Recognize and overcome one of the enemy’s greatest weapons. by Dr. Michelle L. Bengtson
Shame looks like:
• Wearing a mask because we fear the rejection of others if they knew the “real” us. • Being afraid of sharing our true opinions out of fear of being judged. • Criticizing and/or rejecting others before they have the opportunity to criticize or reject us. • Accepting the labels others give us rather than accepting what God declares to be true. • Isolating ourselves and feeling like we have to go it alone. • Living in guilt, regret, and/or remorse because of something we’ve done or said or haven’t done or haven’t said. • Being unable or unwilling to extend the same mercy, grace, and forgiveness to ourselves that we would extend to others.
Where Shame Comes From
Sometimes we have the misfortune of hearing the dreaded words, “Shame on you!” Those words can pierce our hearts and prevent us from receiving the unconditional love and acceptance offered by the very One who declares we are fearfully and wonderfully made (Ps. 139:14). That condemning voice never comes from our heavenly Father. Instead, He declares, “Therefore, there is now no condemnation (another word for shame) for those who are in Christ Jesus because through Christ Jesus the law of the Spirit who gives life has set you free from the law of sin and death” (Rom. 8:1-2).
The Weapon of Fear
The enemy is not very creative. Since the start of humanity, he has used fear as a weapon to tempt us into making decisions contrary to God’s Word, and then he punishes us through shame after we’ve taken his bait. In the Garden of Eden, the enemy twisted God’s words, tempted Eve to do as God had commanded them not to do, and then once Adam and Eve took the bait and sinned, they immediately became fearful and ashamed, causing them to hide from God. Shame is the precipitant of fear, and hiding and isolation are the consequences. That’s exactly what the enemy wants: he wants us to hide and isolate from others and from God, because then we are open prey to more of his arrows. If left unchecked, shame can lead to guilt and regret.
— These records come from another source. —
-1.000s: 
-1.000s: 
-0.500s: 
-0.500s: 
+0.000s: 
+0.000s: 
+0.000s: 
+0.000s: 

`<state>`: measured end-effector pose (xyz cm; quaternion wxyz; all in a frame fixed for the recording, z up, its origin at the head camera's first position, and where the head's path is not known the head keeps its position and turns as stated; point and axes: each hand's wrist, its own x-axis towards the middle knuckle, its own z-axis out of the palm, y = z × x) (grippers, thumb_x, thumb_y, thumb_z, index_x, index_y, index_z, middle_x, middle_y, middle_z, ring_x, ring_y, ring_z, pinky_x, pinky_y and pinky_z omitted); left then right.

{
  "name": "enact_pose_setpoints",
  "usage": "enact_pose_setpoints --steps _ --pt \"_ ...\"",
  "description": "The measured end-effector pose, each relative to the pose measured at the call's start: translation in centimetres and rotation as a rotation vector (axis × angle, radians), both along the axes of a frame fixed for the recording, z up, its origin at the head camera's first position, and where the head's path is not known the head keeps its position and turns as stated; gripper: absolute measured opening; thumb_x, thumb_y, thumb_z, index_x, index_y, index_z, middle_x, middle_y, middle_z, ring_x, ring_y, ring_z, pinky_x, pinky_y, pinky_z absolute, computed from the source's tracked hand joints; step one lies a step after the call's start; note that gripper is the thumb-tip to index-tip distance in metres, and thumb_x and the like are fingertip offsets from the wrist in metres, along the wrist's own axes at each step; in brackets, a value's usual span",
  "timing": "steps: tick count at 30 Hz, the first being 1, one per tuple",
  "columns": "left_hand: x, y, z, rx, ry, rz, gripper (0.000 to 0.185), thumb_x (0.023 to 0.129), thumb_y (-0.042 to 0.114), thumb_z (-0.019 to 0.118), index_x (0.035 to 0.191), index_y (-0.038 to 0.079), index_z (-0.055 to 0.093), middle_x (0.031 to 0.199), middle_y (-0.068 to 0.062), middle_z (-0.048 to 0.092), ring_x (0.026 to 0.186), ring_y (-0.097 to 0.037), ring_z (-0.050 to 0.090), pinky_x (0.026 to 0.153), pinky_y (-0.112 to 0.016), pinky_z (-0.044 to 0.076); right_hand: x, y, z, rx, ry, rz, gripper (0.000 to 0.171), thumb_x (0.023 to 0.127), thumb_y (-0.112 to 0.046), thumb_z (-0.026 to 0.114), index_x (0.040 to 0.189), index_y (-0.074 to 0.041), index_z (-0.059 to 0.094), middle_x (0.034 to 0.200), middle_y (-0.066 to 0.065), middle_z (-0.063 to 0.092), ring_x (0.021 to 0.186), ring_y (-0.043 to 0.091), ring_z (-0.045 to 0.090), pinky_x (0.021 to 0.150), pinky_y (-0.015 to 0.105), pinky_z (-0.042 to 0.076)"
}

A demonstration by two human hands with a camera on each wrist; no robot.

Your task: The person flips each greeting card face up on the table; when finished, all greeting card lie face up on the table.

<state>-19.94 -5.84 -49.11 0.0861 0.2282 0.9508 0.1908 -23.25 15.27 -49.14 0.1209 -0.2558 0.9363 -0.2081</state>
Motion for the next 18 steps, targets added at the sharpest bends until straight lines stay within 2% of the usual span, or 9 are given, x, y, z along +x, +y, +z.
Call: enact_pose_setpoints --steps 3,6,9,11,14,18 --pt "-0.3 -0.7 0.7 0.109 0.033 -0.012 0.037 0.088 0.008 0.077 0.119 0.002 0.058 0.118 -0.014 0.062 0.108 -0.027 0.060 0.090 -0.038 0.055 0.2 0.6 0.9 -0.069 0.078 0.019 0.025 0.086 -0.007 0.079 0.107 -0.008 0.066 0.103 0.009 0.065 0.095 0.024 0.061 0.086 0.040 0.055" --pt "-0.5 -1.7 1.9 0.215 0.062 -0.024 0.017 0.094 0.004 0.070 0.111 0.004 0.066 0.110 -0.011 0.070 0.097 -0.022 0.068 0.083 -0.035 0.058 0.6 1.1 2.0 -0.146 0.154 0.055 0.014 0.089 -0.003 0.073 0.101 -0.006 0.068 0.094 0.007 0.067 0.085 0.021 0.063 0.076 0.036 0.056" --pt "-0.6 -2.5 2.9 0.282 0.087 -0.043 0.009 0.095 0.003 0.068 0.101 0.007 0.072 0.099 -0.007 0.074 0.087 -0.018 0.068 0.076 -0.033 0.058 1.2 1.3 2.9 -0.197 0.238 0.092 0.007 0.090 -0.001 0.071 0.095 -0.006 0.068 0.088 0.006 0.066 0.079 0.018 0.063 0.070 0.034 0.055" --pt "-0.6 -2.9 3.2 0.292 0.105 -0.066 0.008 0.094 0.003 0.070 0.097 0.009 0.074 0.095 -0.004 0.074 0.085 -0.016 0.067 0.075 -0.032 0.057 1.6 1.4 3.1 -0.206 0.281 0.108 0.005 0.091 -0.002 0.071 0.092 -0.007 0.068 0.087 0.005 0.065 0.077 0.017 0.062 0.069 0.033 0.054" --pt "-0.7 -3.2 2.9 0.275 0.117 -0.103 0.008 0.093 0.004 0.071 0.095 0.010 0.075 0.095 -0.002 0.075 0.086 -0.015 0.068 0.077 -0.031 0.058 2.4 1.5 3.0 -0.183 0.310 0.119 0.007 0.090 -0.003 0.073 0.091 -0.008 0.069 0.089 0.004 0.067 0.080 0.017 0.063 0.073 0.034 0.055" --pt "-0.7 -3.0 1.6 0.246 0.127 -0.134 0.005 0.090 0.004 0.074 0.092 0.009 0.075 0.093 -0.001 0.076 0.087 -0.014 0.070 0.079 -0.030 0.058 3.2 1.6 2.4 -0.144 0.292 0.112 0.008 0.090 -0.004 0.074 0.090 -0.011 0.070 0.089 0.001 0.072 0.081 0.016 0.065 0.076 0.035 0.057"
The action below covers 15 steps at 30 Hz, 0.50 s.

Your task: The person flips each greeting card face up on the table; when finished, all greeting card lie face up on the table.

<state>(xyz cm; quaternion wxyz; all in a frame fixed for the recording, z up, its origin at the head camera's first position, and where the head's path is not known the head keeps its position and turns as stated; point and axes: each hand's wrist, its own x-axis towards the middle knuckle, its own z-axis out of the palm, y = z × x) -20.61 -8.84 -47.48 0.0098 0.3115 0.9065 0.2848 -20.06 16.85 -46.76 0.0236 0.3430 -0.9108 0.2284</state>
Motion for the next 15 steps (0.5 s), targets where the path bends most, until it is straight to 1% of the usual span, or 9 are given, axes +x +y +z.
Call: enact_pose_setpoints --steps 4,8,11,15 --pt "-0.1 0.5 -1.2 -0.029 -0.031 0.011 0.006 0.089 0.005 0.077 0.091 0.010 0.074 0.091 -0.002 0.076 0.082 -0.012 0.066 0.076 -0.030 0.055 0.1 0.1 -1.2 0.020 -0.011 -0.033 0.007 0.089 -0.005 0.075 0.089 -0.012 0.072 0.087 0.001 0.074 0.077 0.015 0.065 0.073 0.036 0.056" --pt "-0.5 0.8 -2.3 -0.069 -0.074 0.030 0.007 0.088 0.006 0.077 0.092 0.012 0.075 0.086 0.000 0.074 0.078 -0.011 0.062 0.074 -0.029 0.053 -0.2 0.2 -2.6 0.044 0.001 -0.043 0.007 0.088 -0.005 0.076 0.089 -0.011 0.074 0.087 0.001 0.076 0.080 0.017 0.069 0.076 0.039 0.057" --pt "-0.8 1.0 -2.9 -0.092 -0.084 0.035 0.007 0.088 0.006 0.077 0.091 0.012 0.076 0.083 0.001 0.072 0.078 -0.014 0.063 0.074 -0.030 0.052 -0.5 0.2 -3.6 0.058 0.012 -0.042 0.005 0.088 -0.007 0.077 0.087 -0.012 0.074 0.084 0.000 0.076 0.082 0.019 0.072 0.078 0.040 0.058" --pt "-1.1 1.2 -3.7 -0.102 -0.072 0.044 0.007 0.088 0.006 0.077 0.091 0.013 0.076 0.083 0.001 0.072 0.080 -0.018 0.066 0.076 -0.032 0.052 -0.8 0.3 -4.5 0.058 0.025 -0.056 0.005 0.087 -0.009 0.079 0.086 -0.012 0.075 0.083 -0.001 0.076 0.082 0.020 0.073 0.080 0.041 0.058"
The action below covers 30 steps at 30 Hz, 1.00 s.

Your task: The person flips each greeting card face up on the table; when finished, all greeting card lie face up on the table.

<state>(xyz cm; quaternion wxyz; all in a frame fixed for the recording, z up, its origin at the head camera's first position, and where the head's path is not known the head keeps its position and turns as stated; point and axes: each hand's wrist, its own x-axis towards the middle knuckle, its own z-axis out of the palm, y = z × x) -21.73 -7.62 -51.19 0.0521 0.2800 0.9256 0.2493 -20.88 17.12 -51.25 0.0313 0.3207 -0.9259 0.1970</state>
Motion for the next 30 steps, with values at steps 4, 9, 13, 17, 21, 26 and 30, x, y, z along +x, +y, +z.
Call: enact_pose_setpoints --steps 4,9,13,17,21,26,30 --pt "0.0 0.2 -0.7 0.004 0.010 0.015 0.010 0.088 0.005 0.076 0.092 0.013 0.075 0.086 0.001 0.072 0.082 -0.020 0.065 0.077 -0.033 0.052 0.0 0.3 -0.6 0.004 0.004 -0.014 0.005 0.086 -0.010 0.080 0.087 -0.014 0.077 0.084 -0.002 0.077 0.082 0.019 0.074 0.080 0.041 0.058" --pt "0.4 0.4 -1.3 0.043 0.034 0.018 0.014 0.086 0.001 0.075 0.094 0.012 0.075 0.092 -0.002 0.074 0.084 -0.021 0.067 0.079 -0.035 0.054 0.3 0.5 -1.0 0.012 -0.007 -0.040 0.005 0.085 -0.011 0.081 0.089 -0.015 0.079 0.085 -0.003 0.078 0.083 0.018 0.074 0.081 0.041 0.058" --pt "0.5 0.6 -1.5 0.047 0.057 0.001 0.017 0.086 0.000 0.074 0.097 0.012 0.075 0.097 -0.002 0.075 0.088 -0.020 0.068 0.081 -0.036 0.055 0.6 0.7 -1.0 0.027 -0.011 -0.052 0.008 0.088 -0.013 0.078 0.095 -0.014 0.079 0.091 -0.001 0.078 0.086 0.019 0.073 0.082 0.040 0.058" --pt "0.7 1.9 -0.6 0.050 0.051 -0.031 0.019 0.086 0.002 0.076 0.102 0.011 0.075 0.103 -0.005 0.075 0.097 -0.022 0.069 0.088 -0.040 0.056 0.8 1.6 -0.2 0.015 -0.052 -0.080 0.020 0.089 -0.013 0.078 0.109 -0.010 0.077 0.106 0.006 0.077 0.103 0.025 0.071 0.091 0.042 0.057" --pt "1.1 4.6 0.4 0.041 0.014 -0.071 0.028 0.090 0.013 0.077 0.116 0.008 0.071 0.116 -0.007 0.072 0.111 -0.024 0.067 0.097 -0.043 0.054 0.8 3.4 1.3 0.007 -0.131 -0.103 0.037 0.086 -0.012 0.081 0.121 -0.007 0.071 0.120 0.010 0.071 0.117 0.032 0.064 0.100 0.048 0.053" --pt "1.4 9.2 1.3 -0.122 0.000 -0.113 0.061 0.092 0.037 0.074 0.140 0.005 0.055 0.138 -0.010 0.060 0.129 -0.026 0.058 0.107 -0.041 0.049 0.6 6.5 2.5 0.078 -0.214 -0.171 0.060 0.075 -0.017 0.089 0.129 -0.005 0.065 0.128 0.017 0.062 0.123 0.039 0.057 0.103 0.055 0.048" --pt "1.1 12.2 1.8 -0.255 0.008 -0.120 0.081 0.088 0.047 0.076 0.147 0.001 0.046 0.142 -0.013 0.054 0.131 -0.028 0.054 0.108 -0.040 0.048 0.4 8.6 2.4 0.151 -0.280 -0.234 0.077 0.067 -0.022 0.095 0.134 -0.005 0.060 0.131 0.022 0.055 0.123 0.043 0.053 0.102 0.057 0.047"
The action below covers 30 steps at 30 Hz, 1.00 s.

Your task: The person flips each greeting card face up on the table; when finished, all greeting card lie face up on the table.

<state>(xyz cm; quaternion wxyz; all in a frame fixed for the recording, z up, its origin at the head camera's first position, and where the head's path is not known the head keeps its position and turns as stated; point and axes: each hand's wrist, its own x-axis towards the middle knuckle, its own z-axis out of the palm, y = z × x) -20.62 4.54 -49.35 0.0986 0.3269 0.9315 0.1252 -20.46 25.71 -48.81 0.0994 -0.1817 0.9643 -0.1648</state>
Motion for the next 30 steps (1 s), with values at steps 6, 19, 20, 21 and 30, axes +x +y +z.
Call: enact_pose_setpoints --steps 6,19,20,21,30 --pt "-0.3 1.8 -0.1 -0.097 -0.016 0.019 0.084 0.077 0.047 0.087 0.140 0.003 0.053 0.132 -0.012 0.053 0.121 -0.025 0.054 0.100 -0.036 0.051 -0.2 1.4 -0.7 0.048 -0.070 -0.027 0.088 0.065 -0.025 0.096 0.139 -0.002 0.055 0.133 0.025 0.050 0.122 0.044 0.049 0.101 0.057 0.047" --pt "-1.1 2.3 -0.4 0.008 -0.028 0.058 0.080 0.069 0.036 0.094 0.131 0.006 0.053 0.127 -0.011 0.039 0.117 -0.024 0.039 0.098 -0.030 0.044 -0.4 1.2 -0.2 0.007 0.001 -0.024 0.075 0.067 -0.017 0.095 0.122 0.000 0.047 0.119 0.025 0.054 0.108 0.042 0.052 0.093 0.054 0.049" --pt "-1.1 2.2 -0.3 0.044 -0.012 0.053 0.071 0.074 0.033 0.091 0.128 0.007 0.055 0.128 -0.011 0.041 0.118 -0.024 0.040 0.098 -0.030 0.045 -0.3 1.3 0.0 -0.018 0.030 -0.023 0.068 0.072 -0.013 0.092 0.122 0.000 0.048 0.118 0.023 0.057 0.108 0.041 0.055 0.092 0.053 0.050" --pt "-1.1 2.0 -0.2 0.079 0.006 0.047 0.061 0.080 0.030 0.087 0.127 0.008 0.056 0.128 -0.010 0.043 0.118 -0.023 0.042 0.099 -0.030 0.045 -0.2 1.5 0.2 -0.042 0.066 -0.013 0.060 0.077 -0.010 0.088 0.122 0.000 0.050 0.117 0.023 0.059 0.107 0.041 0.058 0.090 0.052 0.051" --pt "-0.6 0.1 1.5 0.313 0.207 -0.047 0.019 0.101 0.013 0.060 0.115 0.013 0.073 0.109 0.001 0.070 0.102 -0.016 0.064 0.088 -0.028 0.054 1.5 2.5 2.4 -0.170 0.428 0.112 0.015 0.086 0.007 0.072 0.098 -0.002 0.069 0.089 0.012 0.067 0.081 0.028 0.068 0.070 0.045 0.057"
Rather than hiding from God, He offers us the key to refuting the shame arrows slung at us: “Guard my life and rescue me; do not let me be put to shame, for I take refuge in you” (Ps. 25:20). Rather than hiding in our fear and shame, isolating ourselves from the One who knows all things and still loves us, God desires that our refuge comes from the One who created us, knows our every thought and action, and yet despite our mistakes, welcomes us like the prodigal son coming home to his father in humility (Luke 15). If we will allow it, shame can lead to humility and humility to surrender. God can do His best work in a surrendered heart. When we surrender, we can live with shame off us!
Our New Identity
Shame causes us to readily adopt the labels of all that we are not: weak, unlovable, broken, rejected, abandoned, useless, worthless, sinful, and failing. In contrast, God so loves us, despite our messes and mistakes, that He continually sees us through the lens of all that we are: forever loved, whole, accepted, adopted, created for a purpose, worthy, forgiven, and victorious in Christ Jesus! Shame tempts us to shrink back from our calling and our purpose, to live in our past mistakes and believe that life can be no better. Yet God declares, “Forget the former things; do not dwell on the past. See, I am doing a new thing! Now it springs up; do you not perceive it” (Is. 43:18-19)? The next time shame comes knocking on your heart, tempting you to feel guilt, regret, and remorse, tempting you to isolate and withdraw, remind yourself that Christ died for your freedom, and that it is the kindness of God that leads us to repentance (Rom. 2:4) so that we can live free from shame as the fully adored, accepted, forgiven, and loved child of God that we are! “Because the Sovereign LORD helps me, I will not be disgraced. Therefore, I have set my face like flint, and I know I will not be put to shame” (Is. 50:7).
Dr. Michelle Bengtson is a board-certified clinical neu-
ropsychologist, host of the award-winning podcast Your Hope Filled Perspective, and the author of several award-winning books including Hope Prevails, Breaking Anxiety’s Grip, and The Hem of His Garment. Her passion is to share hope and encouragement with others. Her newest release is Sacred Scars: Resting in God’s Promise That Your Past is Not Wasted. You can find her and her hope-filled resources at drmichelleb.com.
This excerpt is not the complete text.